Chemical Synthesis and Structural and Magnetic Properties of Fine Grain Cobalt Substituted Lithium-Nickel-Zinc Nanostructured Ferrites

A series of cobalt substituted Li-Ni-Zn ferrites with the general formula Li0.5Ni0.25.x/2 COx/2 Zn0.5Fe2O4 (where x = 0, 0.1, 0.2, 0.3, 0.4 and 0.5) were prepared by the novel self-propagating auto combustion method. The samples were sintered at 600 degrees C before studying their structural and magnetic properties. Phase identification confirmed by XRD showed the formation of cubic spinel structure without any impurities. The average particle size calculated by Seherrer's formula and lies between 17-24 nm confirms the nano crystalline nature of the samples. The lattice parameter increases with increase of cobalt content.
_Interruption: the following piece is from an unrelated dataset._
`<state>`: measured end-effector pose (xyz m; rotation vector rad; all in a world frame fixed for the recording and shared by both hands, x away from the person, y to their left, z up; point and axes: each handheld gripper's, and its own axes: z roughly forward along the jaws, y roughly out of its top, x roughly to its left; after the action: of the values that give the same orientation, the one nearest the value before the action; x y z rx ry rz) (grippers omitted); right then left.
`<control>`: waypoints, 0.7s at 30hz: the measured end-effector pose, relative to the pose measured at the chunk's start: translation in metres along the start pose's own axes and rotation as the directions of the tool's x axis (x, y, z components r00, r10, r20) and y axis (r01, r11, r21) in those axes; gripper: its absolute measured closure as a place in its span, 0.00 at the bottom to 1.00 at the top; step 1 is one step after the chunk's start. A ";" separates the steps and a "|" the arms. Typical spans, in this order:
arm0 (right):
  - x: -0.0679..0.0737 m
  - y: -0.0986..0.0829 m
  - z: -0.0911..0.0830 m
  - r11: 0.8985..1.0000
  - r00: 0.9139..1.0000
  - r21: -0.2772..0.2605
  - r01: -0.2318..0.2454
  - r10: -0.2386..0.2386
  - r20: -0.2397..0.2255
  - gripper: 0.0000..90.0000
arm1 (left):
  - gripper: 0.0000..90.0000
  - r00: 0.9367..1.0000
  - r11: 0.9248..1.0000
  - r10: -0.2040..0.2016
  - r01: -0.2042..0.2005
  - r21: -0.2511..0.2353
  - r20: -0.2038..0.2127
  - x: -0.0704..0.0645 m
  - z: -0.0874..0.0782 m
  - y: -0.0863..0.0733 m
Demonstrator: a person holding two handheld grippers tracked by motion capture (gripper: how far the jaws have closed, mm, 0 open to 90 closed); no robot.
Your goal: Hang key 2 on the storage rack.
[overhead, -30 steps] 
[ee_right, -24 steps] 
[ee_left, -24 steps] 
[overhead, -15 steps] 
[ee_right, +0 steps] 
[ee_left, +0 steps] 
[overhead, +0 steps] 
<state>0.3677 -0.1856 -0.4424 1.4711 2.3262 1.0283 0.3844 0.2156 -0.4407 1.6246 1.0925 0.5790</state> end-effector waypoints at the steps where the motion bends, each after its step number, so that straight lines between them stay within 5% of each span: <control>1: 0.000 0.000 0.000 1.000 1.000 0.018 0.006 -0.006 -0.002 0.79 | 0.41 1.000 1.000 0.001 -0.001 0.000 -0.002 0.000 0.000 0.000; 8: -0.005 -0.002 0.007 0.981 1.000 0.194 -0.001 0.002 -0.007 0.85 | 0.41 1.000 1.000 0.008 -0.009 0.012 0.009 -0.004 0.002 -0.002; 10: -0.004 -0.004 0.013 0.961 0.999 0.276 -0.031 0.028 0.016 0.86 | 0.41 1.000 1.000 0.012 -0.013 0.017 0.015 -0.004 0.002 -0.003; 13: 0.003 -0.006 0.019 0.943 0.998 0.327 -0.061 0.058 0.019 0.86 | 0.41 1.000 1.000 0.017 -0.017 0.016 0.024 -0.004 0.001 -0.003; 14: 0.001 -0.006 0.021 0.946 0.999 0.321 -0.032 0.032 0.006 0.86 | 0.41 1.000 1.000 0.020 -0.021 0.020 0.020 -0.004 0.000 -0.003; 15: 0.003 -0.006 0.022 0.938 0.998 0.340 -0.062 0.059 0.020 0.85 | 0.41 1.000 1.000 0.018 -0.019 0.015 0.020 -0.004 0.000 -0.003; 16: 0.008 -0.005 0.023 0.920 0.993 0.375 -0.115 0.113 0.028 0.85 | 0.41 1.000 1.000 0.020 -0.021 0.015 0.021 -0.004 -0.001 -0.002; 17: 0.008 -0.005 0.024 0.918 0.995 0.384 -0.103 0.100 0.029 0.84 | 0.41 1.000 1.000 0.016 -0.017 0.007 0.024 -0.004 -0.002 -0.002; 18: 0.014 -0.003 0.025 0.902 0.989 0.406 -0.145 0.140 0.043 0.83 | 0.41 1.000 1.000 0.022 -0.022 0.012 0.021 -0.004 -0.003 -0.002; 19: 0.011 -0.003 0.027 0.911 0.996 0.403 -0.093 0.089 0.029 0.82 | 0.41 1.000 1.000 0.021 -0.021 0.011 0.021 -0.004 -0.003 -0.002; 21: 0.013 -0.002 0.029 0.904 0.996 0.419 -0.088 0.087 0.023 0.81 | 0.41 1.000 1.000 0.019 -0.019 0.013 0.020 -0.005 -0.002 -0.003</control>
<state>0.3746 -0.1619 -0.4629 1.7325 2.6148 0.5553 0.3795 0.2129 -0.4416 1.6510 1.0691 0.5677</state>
The dependence of porosity with cobalt content was also studied. The SEM micrographs reveal fine-grained ferrites with little agglomeration. The tetrahedral and octahedral ton complexes/vibrations were studied by FTIR. The semiconducting behaviour of ferrite was confirmed by DC resistivity measurements. The resistivity is found to decrease with increase in temperature. The saturation magnetization (Ms), coercive field (Hc) and remanance ratio (Mr/Ms) were measured by using high field hysteresis loop tracer and their variation with composition has been studied. The saturation magnetization decreases with decreasing particle size. The decrease in magnetization results from non-magnetic layer, existing at the surface of the ferrite particles. As the particles size becomes smaller a super paramagnetic behaviour appears.